Imaginons une gros personnage qui grossit. Et un local exigu. Nu ne grossirait au-delà de la limite qu’impose la survie. Problème de la grosseur résolu. Les personnages gros, dans une société grosse où toute limitation est déclarée crime contre la liberté, vont continuer de grossir.
Banque
Message électronique de la banque hongroise que je découvre par hasard: “sans vérification rapide de vos identités, nous nous verrons obligés de fermer votre compte”. C’est ennuyeux, les quelques billets en Forint que j’introduis à l’occasion dans l’automate de la succursale servent à payer l’électricité et l’on mange déjà assez mal dans le pays. Rue Ezternyi, je trouve un bureau ouvert. Les affiches rouges avertissent le client: bienvenue dans l’ère de la “digisophie”! Comme je patiente avec quelques ménagères dépressives devant l’unique guichet, je prends le temps de lire le message d’intérêt général. Il traite de la révolution électronique. En résumé: grâce à notre application “digisophie”, faites tout en ligne!”. Signé: Votre banque. Trop tard, je m’approche du guichet. Lentement. Vingt minutes passent, c’est enfin mon tour. Une petite vielle qui mesure 1,50 mètres me demande l’origine de mes revenus. “Je n’en ai pas”. Ma réponse lui fait perdre dix centimètres. Elle gigote. Elle cherche ce qu’elle pourrait demander.
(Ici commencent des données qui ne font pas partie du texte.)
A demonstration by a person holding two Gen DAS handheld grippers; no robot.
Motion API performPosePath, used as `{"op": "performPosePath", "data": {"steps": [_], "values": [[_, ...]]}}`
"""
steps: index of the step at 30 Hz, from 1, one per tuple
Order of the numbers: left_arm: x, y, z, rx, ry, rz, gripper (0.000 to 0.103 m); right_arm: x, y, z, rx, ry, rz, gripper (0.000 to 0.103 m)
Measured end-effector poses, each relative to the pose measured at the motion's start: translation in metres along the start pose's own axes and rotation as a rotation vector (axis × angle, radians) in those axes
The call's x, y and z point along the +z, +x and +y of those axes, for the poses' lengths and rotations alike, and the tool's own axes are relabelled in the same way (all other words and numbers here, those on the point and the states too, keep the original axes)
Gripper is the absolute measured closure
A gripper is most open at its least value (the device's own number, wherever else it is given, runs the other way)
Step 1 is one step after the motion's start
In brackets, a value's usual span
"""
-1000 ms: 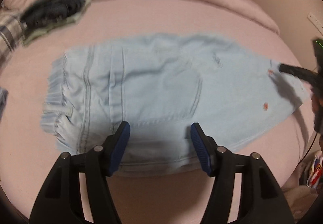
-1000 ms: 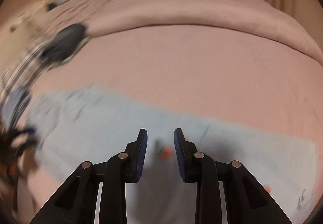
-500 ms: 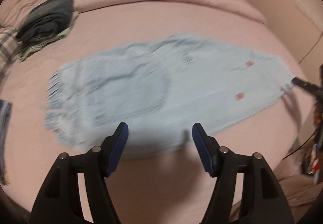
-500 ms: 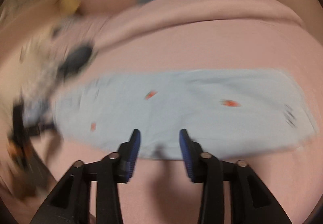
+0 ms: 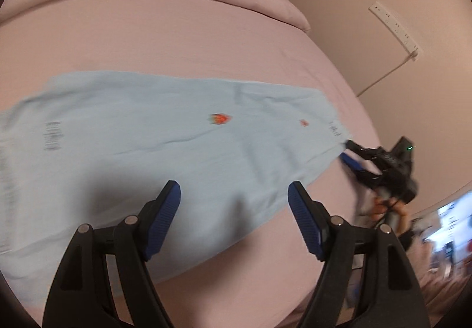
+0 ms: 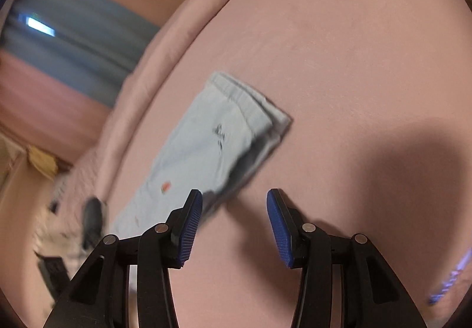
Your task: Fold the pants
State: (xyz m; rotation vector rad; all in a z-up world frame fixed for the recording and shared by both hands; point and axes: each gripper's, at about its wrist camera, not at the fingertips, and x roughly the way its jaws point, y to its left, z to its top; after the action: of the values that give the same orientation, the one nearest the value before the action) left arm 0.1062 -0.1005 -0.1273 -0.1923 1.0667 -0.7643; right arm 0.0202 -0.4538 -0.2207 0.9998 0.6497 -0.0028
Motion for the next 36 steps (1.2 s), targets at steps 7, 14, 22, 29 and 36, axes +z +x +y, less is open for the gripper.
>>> {"op": "performPosePath", "data": {"steps": [7, 14, 22, 29, 36], "values": [[0.031, 0.038, -0.026, -0.154, -0.088, 0.052, 0.027, 0.028, 0.026, -0.003, -0.006, -0.008, -0.068, 0.094], [0.027, 0.073, -0.018, -0.093, -0.134, 0.126, 0.028, 0.031, 0.016, -0.003, -0.066, -0.045, -0.08, 0.098], [0.025, 0.057, -0.004, -0.165, -0.234, 0.109, 0.026, 0.031, -0.003, 0.026, -0.084, -0.136, -0.103, 0.099], [0.023, 0.014, 0.012, -0.315, -0.355, 0.0, 0.026, -0.001, -0.021, 0.145, -0.067, -0.552, -0.163, 0.099], [0.02, -0.02, 0.013, -0.499, -0.43, -0.074, 0.013, -0.077, 0.007, 0.223, -0.017, -0.867, -0.082, 0.099]]}}
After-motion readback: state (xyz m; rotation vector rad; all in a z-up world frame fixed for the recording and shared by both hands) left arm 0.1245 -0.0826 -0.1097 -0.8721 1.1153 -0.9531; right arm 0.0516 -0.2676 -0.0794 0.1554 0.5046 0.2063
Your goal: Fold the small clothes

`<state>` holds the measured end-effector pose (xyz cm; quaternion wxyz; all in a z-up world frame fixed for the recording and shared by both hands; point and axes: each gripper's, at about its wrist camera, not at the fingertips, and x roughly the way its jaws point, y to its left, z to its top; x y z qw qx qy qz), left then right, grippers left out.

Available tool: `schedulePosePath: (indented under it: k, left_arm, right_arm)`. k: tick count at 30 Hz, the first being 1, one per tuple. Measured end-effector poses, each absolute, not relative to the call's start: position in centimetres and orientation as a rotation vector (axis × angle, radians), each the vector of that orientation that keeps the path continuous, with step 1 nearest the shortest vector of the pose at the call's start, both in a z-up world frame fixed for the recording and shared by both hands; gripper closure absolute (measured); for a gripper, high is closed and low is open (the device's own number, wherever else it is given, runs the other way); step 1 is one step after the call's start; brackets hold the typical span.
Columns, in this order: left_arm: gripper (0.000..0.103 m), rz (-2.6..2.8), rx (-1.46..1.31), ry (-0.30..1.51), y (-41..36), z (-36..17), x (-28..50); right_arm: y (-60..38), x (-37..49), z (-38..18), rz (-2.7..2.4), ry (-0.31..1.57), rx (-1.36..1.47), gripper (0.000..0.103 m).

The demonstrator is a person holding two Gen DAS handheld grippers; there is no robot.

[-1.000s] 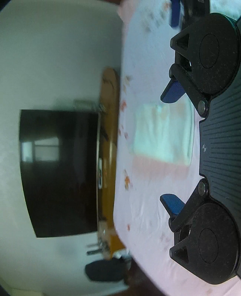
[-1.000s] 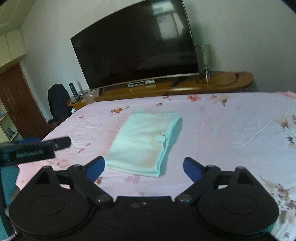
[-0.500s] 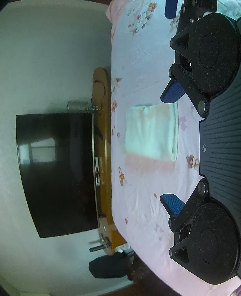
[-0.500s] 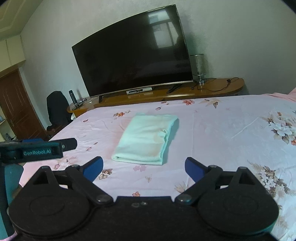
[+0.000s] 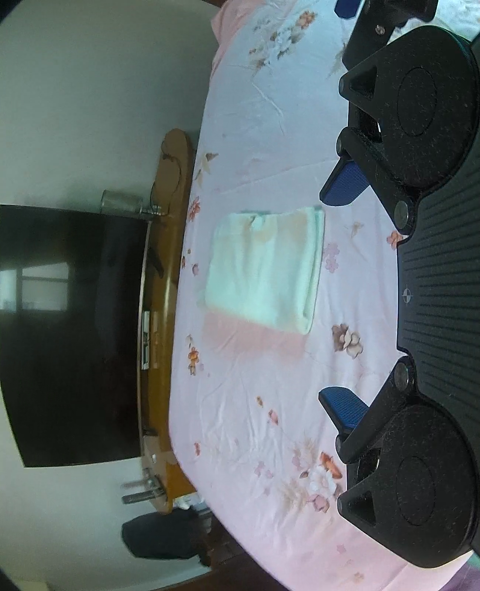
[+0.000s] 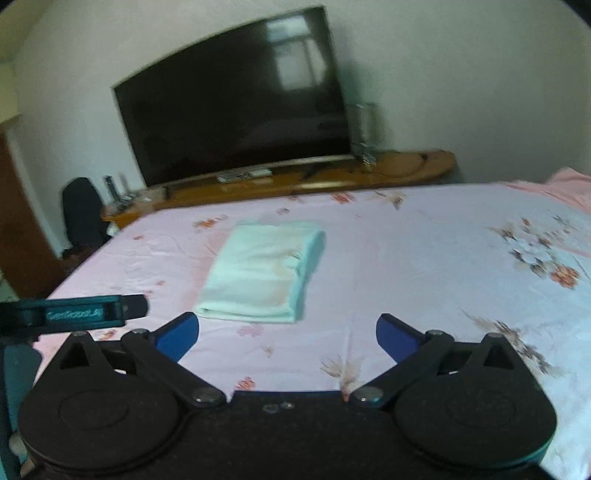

Elle demande: vous avez une occupation? “Je suis écrivain”. Après avoir longuement consulté son programme, elle dit: “ça n’existe pas”. “Est-ce que vous seriez “autonome”? “Ou alors “entrepreneur”?”. Mon idée étant de me débarrasser au plus vite de la dame, de sa succursale et de la banque, je dis: “oui, c’est ça, autonome”. La dame coche la case et fait: “je ne sais pas s’ils vont accepter”. La dame dit: “si je comprends bien, vous êtes étranger?”. Oui, luis dis-je, c’est pourquoi j’ai un compte Monde que vous me facturez Euros 16.- par mois. La dame fait: “hum, le compte Monde c’est bien, mais l’important est de faire partie de l’Union Européenne!”.
OM
Occupé ces dernières heures, trente-six à peu près, la nuit en sus, à me demander si j’ai bien écrit OM et dans ce cas où se trouverait le manuscrit (sur cahier j’imagine), n’ayant jusqu’ici pas pris le courage de fouiller au ventre le buffet finlandais du salon où je remise mes écritures. Car, me dis-je, il faut, avant que de me lancer sur le dernier volet du triptyque SM, vérifié si j’en ai produit la partie centrale. Comment faire? Je vois mot par mot — donc clairement — cette scène de la Grande fille, une camarade d’université des années 1990 dont je raconte la grandeur et le défaut de charme, mes maladresses et ma bêtise, convaincu que cette scène ne figure pas dans TM, le volet premier du triptyque, celui-là publié et récompensé (un prix). 40 heures sont écoulées et je ne sais toujours pas: il va falloir ouvrir le buffet. En espérant ne m’être pas trompé car sinon, de quoi cette scène pourrait-elle être le souvenir (on ne se souvient pas d’une réalité mot par mot).
La fosse de Babel
“[] la tâche la plus urgente, pour les réprouvés que nous étions, consistait à créer aux Etats-Unis, c’est-à-dire au pôle mondial de la bonne conscience, un mouvement fasciste et un mouvement communiste clandestins et conjoints dirigés tous deux secrètement par les mêmes hommes, et dont les militants de base au contraire se battraient.”, Raymond Abellio.
Pont
Travaillé à demi-nu dans la rivière avec barres à mine et râteaux. L’orage de septembre à drossé des arbres, la pierraille a bouché les conduits sous-pont. L’hiver, la neige coulée a rendu le passage à gué inutilisable. Deux fois vingt jours, Evola était bloqué. Il est dans l’eau, l’écume sur la nuque, à sertir. En amont, la gueule contre la parapet, je pousse. Fin d’après-midi nous avons un pin déchiqueté, de la petite branche, des pierres et des gravats. Quant à savoir si le débit plonge désormais en partie sous la masse de mortier, nous spéculons. Autour des nuages d’aspiration j’établis des barrages. En apesanteur, les poissons-doigts me fixent.
Progrès
Chaque porte de chaque pièce ouvre sur une autre pièce munie de portes qui ouvrent sur d’autres pièces. Le progrès est une solution. Ce n’est pas la bonne solution. Lorsqu’on a ouvert des dizaines de portes, l’on s’aperçoit que si les pièces ne sont pas toutes identiques elles sont toutes les mêmes. La solution est de renoncer à ouvrir les portes, de s’installer dans une pièce et bien qu’elle soit vide, d’explorer son contenu.